How Google ruined my evening

I wish I could spent fruitfully my entire day, not bothering with irrelevant issues — not so many days like this in real life. Today when uploading newer NLT package to Google Project Hosting site I was notified that starting on January 15, 2014 upload of binary packages will be disabled. This translates to picking up another server, finding and updating all the links… I am thrilled. Sure, it is their server, free of charge, but it would be at least decent to give a honest reason for such call, not some pathetic excuse of abusing upload feature by some users.

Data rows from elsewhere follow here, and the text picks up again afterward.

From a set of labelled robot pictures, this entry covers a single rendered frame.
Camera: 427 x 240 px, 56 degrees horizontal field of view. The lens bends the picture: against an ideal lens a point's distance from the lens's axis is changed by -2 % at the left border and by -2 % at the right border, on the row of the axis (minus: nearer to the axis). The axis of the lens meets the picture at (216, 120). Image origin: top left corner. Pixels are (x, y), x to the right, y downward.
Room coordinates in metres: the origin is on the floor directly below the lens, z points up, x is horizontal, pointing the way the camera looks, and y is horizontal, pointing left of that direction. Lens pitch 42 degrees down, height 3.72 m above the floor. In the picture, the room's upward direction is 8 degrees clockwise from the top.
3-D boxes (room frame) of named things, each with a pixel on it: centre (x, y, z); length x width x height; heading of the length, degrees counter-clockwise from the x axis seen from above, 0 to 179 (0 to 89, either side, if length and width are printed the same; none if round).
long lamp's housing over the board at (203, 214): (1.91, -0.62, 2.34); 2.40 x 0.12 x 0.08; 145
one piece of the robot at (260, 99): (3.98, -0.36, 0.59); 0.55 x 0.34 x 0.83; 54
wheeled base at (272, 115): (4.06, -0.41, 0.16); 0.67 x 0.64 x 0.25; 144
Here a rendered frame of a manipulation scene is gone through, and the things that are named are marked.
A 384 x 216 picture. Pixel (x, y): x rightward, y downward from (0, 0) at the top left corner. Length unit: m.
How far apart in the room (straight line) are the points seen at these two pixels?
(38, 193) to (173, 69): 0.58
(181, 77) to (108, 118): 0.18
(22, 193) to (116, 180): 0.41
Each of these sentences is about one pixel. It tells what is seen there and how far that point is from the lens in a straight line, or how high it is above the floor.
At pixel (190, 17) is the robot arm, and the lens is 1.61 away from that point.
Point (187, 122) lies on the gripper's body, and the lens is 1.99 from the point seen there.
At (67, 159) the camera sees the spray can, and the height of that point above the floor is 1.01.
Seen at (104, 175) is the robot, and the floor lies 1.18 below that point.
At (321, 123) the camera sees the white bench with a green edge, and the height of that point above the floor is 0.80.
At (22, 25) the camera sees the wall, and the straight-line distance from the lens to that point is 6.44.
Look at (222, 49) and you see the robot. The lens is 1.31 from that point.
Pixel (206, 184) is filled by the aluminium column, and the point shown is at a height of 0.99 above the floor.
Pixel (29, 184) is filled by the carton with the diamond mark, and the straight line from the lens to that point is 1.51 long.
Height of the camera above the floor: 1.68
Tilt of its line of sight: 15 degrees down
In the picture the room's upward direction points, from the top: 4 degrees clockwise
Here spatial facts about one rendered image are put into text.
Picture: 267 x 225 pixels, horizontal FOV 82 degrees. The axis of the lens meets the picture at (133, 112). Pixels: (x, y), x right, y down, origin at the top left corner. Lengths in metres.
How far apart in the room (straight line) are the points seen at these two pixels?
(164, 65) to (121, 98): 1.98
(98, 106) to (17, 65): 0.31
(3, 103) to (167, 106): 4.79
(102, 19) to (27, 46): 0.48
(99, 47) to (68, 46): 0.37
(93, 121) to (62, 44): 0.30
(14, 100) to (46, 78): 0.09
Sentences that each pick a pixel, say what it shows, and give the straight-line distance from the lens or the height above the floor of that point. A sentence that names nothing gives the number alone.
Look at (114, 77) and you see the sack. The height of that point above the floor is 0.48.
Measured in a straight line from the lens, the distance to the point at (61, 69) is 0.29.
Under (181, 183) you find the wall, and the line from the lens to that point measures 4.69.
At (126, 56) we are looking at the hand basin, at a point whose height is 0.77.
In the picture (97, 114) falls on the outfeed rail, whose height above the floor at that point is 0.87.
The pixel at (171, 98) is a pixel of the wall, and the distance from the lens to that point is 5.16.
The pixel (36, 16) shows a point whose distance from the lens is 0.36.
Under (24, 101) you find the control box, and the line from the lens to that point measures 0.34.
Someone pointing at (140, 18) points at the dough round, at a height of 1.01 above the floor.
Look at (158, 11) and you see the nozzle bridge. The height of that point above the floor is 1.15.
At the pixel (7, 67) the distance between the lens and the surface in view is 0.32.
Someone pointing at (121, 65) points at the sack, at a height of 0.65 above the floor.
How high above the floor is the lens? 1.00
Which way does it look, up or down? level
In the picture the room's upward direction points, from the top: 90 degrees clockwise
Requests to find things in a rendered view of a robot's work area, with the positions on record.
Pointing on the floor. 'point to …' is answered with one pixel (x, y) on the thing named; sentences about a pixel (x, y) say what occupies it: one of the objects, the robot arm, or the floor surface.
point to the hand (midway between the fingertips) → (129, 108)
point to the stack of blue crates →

I am planning gentle switch — keeping both sites in parallel, and if Google does not cancel this new policy, eventually kill Google address. The problem is which hosting site choose as a replacement? I tried Bintray (complex, no tickets), CodePlex (ticket system is a disaster), LaunchPad, GitHub and BitBucket (all three have no support for binary packages). Visually much less appealing than GPH (no MarkDown) there are SourceForge and BerliOS — most likely one of these two will be my choice.

Let’s leave the story of killing a good product aside now — this weekend, as I intended I wrote resolver for function overloading. And also:

  • I added extra syntax and logic for recursive function call,
  • I introduced infinitive “loop-end” — no big deal, but writing “loop” instead of “while true do” is quicker and more elegant,
  • I noticed Skila didn’t have boolean operators (and, or, exor), so I added them.

I also changed the concept of the function and procedure distinction. Now, it is only a function, the only difference is that by default the result of the function has to be read.

def square(x : Int) : @ Int = x*x;

The “@” character before type indicates it is OK to drop the result. One keyword saved (proc), and now syntax is a bit more consistent with existing sink variable. This will also help in introducing light-weight interfaces.

And to keep me busy — all those changes in syntax made NLT parser fail, so I had a reason and opportunity to improve it.